I grew up in a catholic family where we don’t even say that we are going to the toilets: “I am going somewhere” or “where can I wash my hands?” are just more appropriate. Talking about sex was out of question. However, in my opinion, our sexual life must be one of those subjects we develop mindfulness on & work on, among all the traditional subjects in personal development: career change, emotional intelligence… In fact, being more mindful about sex can only help us to have better connections, to improve our sexual energy and overall to be happier & happier.
How could we work on sex with fun & relaxation? How could we have the big picture of our sex life? This is where your creativity has the answer. By setting the right intention, your creative work & your imagination will speak to you and let you know what it is going inside. The good news is you can do that by yourself and far from your fear of being judged by others.
Here are few self-coaching creative exercises to start with:
- Creative writing: “For me, sex is…” – write automatically, without thinking - just writing down all the ideas that come to your mind. If you prefer to do a list, that’s just fine. After writing, you will want to re-read yourself and identify interesting points. This exercise will help you to understand what your beliefs are about sex.
- To-Remember List: Identify 10 moments of your life connected to sex. Are they positive? Are they negative? Can see you a change of your attitude towards sex when you put them in a chronological order? Give a title to each significant moments. The first word that comes to your mind will be just perfect. Find the logic in your behaviour. For sure, there are some patterns.
- Visualisation: With the help of a meditative sort of music, you can visualize your reproductive system, self-hypnose yourself for few minutes & listen to your body. You may feel some discomfort, some embarrassment or on the contrary, some joy, some peacefulness. Write down your sensations & keep track of the evolution. This is a good exercise to take care of your sexual health.
- Intuitive drawing: “Represent your sexual life” – draw intuitively for few minutes and then identifying symbols, interpreting colours & drawing your conclusions will be fun. You will be able to know where you are at the present moment as far as sex is concerned.

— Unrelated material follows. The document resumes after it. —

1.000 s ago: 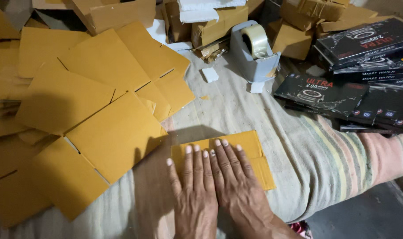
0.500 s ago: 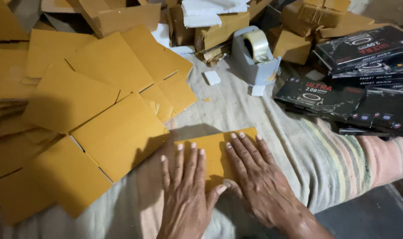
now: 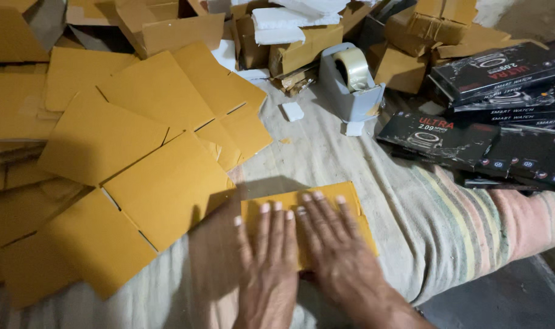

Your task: The person folds yellow cardboard mailer boxes on a cloth-covered bed, pressing the flaps and creases flat by hand and setting finished boxes with the stack of flat blanks. They repeatedly pick a folded blank, fold the sides and top flaps closed, and smooth the surfaces.

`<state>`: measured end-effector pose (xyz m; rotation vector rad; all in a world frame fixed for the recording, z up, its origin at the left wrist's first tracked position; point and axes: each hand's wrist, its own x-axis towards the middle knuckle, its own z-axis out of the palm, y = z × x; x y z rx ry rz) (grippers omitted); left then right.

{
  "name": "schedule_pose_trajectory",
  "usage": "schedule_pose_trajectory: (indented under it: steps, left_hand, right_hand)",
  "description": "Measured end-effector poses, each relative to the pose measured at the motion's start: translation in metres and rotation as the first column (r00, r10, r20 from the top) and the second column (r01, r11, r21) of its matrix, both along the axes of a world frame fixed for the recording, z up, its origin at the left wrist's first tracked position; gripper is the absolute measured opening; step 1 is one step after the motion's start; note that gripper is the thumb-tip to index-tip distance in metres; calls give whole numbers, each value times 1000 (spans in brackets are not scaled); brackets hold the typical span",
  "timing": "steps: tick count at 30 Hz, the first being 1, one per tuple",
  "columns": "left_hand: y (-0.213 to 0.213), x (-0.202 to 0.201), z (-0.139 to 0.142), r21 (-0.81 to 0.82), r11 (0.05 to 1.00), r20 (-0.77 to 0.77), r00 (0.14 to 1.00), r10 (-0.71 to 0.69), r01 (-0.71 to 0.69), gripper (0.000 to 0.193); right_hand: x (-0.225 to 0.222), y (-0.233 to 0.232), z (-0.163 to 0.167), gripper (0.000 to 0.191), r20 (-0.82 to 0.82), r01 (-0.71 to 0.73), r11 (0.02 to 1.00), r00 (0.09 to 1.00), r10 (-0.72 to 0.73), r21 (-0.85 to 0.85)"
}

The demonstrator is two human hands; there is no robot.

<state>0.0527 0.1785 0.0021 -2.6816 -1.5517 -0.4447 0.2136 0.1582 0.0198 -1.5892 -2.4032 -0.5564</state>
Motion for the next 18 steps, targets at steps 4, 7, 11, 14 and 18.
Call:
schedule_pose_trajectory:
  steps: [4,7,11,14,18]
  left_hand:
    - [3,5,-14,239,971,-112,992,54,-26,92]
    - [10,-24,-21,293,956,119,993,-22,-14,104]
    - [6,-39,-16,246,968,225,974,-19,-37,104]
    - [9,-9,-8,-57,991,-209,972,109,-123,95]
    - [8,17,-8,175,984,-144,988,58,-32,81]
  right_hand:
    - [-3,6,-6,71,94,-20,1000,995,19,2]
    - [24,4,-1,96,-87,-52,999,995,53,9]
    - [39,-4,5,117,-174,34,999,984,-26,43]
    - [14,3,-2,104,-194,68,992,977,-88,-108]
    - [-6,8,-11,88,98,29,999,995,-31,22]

YOU GOT IT. Your unconscious & your imagination will show you things you are not aware of and you will be able to understand yourself better in order to change things in your intimate relationships.

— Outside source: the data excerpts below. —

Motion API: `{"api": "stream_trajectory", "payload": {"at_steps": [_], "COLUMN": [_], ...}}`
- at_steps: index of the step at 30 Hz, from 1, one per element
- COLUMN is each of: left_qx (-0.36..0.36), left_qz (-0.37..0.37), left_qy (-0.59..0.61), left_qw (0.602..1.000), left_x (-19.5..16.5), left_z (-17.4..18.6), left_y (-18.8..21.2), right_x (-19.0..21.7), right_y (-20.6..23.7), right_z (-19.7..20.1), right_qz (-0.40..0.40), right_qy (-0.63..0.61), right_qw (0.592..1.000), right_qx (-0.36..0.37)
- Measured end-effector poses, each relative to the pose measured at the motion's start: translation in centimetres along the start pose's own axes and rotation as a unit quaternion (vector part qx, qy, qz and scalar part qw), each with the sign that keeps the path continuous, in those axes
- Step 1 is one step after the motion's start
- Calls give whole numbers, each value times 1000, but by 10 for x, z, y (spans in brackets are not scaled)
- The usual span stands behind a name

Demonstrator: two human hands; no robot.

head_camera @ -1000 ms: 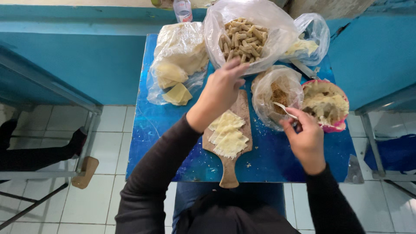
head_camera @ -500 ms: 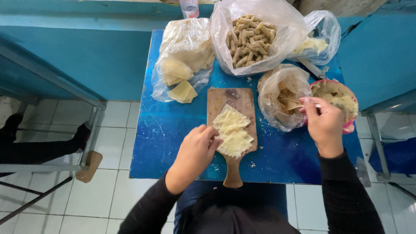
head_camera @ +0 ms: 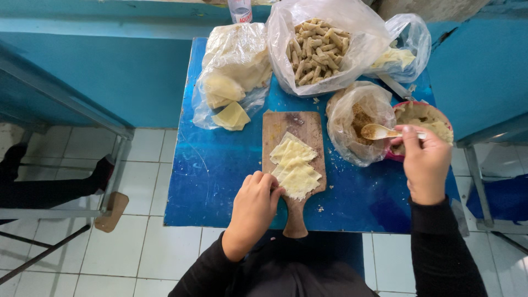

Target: The person places thin dough sheets on a small wooden board, spoons brown filling from a plastic bag onto each sheet, folds the sheets over the filling by hand, and places the finished filled rolls into a large plastic bag with other completed rolls.

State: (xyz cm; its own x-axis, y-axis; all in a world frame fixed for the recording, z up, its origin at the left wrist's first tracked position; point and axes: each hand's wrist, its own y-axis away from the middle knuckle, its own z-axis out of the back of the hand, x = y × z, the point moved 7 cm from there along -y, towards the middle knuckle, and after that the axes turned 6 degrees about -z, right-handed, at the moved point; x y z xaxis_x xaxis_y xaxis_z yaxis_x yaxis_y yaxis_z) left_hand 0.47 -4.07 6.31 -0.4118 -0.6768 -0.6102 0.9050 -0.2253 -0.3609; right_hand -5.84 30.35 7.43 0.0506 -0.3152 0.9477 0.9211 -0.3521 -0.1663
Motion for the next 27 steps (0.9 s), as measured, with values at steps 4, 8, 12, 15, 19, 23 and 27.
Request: {"api": "stream_trajectory", "payload": {"at_steps": [4, 8, 12, 15, 19, 23, 27], "left_qx": [8, 12, 9, 9, 8, -5, 5], "left_qz": [-1, -7, -10, -10, -8, -9, 0], "left_qy": [-7, -11, -11, -10, -6, 2, 10], "left_qw": [1000, 1000, 1000, 1000, 1000, 1000, 1000], "left_x": [-2, -3, -4, -4, -4, -4, -4], "left_z": [-2, -3, -1, -1, 0, 2, 1], "left_y": [1, 1, 0, 0, 1, 2, 1], "right_x": [6, 14, 23, 23, 2, -43, -86], "right_y": [6, 9, 24, 42, 50, 37, 33], "right_z": [-14, -17, -16, -8, 26, 72, 88], "right_qz": [2, 23, 64, 76, 48, -11, -55], "right_qy": [118, 75, 135, 142, 97, -379, -512], "right_qw": [993, 997, 989, 987, 993, 924, 850], "right_qx": [21, 24, 3, -20, -54, -50, -114]}}
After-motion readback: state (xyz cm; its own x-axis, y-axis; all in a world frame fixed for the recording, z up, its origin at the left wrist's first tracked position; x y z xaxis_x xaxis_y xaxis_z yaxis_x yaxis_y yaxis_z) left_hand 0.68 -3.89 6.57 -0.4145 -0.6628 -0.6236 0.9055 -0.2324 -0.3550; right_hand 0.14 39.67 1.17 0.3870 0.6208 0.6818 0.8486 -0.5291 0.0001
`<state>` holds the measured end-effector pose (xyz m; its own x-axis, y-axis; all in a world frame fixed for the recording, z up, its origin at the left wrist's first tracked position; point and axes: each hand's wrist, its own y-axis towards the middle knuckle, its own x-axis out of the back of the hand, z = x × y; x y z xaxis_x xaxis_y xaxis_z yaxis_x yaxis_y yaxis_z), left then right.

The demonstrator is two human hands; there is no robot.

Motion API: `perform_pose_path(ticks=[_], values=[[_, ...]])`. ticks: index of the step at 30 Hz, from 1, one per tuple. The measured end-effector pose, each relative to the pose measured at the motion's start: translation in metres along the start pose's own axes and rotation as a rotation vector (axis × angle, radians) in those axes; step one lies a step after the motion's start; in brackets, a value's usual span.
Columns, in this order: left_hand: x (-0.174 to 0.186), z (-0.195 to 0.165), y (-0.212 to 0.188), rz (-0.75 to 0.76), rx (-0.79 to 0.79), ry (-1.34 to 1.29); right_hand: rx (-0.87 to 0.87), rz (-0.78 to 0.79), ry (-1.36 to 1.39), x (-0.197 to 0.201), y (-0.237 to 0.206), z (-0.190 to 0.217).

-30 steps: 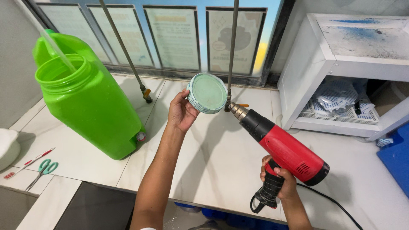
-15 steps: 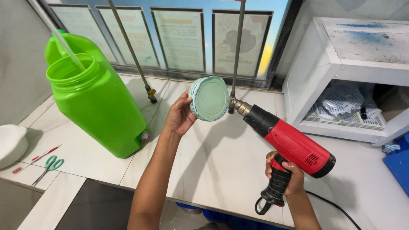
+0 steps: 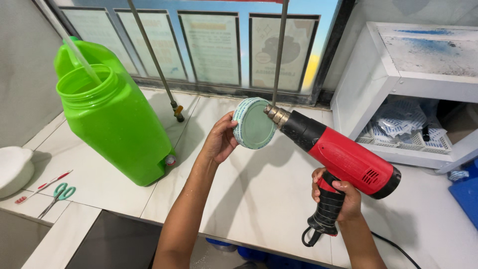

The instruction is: The person washes a green plastic jerrycan and its lid with soap and water, using a sponge and toothbrush. They rinse the container, cut a label with scissors, and apply the label to the jerrycan using a heat gun. The person then places the jerrycan among other containers.

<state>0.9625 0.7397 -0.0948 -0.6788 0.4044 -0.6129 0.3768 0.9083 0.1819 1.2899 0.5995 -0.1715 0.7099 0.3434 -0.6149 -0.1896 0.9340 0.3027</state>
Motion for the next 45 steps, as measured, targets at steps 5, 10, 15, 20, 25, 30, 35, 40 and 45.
perform_pose_path(ticks=[5,10,15,20,25,30,35,40,45], values=[[-0.008,0.008,0.007,0.001,0.016,0.039,-0.028,-0.003,-0.055,-0.008,-0.004,0.005],[-0.008,0.02,0.017,-0.035,-0.037,0.013,-0.052,-0.005,-0.131,-0.018,-0.009,0.008],[-0.004,0.044,0.029,-0.078,-0.153,-0.01,-0.053,-0.084,-0.248,-0.034,-0.015,0.011],[0.007,0.071,0.042,-0.174,-0.284,-0.08,-0.025,-0.164,-0.351,-0.051,-0.018,0.005],[0.015,0.077,0.048,-0.274,-0.337,-0.161,-0.023,-0.25,-0.404,-0.065,-0.02,-0.007],[0.011,0.073,0.047,-0.308,-0.376,-0.164,-0.004,-0.28,-0.502,-0.071,-0.024,-0.013],[0.01,0.066,0.046,-0.307,-0.405,-0.179,-0.024,-0.332,-0.577,-0.071,-0.03,-0.02],[0.015,0.062,0.049,-0.326,-0.405,-0.231,-0.102,-0.378,-0.616,-0.061,-0.035,-0.036],[0.021,0.059,0.052,-0.303,-0.402,-0.236,-0.17,-0.401,-0.61,-0.049,-0.035,-0.055]])
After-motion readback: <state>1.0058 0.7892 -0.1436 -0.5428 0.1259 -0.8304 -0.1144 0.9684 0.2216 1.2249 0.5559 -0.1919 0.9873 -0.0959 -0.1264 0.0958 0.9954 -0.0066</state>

I used to see myself as someone reserved & prudish. What a discovery to see that my attitude had evolved! I may not be the most extravagant girl in the world but I have definitely gained some confidence and it is so good to know it through creative exercises! My drawings have allowed me to see the change in me. This is the point where I will keep things for myself :-)
If I can give you one more tip, it will be: T-A-K-E A-C-T-I-O-N. It’s interesting to understand yourself and to have found out that actually, there may be still a block here and there. It’s even more interesting when you can talk about your block w/ your partner or when you decide to take care of your sexual health through naturopathy for example… Let your creativity guide you and give it a role in reality!